MS Now Host Covers Whistleblower Prosecution And Jan 6

The latest clash over Donald Trump’s first impeachment has resurfaced in a new form—this time centered on potential criminal referrals and what they could mean going forward.

On The Weeknight, co-host Symone Sanders-Townsend reacted sharply to news that Director of National Intelligence Tulsi Gabbard referred former Intelligence Community Inspector General Michael Atkinson and former CIA employee Eric Ciaramella to the Justice Department for possible prosecution.

The referral follows Gabbard’s release of documents earlier in the week that she says show irregularities in how the original whistleblower complaint was handled in 2019.

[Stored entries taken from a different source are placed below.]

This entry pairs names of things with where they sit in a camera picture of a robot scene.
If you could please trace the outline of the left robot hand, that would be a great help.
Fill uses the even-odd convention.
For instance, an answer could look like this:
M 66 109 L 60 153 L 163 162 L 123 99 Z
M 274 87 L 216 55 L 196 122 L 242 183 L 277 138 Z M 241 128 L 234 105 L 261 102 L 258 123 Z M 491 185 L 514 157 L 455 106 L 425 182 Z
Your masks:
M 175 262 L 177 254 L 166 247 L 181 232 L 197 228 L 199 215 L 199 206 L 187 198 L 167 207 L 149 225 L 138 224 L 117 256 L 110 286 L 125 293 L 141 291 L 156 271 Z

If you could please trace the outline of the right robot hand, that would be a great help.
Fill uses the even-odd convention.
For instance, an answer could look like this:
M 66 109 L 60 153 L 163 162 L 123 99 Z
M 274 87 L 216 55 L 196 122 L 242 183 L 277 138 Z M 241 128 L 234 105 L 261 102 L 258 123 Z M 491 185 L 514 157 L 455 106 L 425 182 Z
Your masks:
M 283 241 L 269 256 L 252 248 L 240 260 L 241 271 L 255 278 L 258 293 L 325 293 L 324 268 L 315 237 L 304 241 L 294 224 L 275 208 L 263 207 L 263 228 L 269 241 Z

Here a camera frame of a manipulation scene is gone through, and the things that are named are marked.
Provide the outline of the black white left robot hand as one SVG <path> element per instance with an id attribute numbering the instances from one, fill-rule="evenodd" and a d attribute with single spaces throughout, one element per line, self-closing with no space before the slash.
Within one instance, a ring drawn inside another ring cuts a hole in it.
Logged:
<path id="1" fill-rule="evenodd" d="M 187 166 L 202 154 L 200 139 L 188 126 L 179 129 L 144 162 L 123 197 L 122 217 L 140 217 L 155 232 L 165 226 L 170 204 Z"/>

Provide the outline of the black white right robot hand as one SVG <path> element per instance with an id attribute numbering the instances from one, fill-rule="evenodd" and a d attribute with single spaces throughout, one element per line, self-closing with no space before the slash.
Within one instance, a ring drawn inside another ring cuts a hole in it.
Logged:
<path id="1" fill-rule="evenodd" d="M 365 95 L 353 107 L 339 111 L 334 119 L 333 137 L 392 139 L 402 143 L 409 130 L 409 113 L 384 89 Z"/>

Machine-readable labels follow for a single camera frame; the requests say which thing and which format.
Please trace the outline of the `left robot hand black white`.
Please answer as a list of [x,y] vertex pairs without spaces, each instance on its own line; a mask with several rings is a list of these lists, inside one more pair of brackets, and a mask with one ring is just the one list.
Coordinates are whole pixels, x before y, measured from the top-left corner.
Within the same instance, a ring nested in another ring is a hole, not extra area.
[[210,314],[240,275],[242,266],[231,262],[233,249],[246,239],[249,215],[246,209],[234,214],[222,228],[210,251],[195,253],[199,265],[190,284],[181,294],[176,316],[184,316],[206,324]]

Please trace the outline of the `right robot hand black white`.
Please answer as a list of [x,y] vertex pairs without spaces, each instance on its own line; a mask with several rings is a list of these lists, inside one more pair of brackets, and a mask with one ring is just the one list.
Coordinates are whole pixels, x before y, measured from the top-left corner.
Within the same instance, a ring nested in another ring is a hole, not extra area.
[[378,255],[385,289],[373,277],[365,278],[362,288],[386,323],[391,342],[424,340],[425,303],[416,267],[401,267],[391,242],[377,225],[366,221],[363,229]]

Sanders-Townsend rejected that framing outright. On-air, she argued the documents do not establish the kind of coordinated misconduct Gabbard suggested. Instead, she described the move as part of a broader pattern, warning that the administration’s actions go beyond revisiting past controversies. In her view, targeting figures tied to the impeachment process signals an effort to reshape how similar complaints or investigations might unfold in the future.

She tied that concern to a separate Justice Department move involving individuals convicted in connection with the January 6 attack. Referencing reports that federal prosecutors asked an appeals court to revisit certain convictions, Sanders-Townsend argued the combined actions point to an attempt to revisit and potentially reverse high-profile legal outcomes tied to Trump’s political and legal history.

The origins of this dispute trace back to the 2019 whistleblower complaint that triggered Trump’s first impeachment.

The complaint centered on a July 2019 phone call with Ukrainian President Volodymyr Zelensky, in which Trump was accused of leveraging military aid to push for an investigation into Hunter Biden’s business dealings. That complaint was deemed credible by Atkinson, leading to a House inquiry and eventual impeachment on charges of abuse of power and obstruction of Congress.

The Democratic-controlled House approved those charges in December 2019. The Senate, then controlled by Republicans, acquitted Trump on both counts in February 2020.

Gabbard’s current actions reopen questions about how that process began, focusing specifically on whether established procedures were followed inside the intelligence community. Her decision to refer both the whistleblower and the inspector general for potential prosecution marks a significant escalation, shifting the matter from political dispute into possible legal consequences.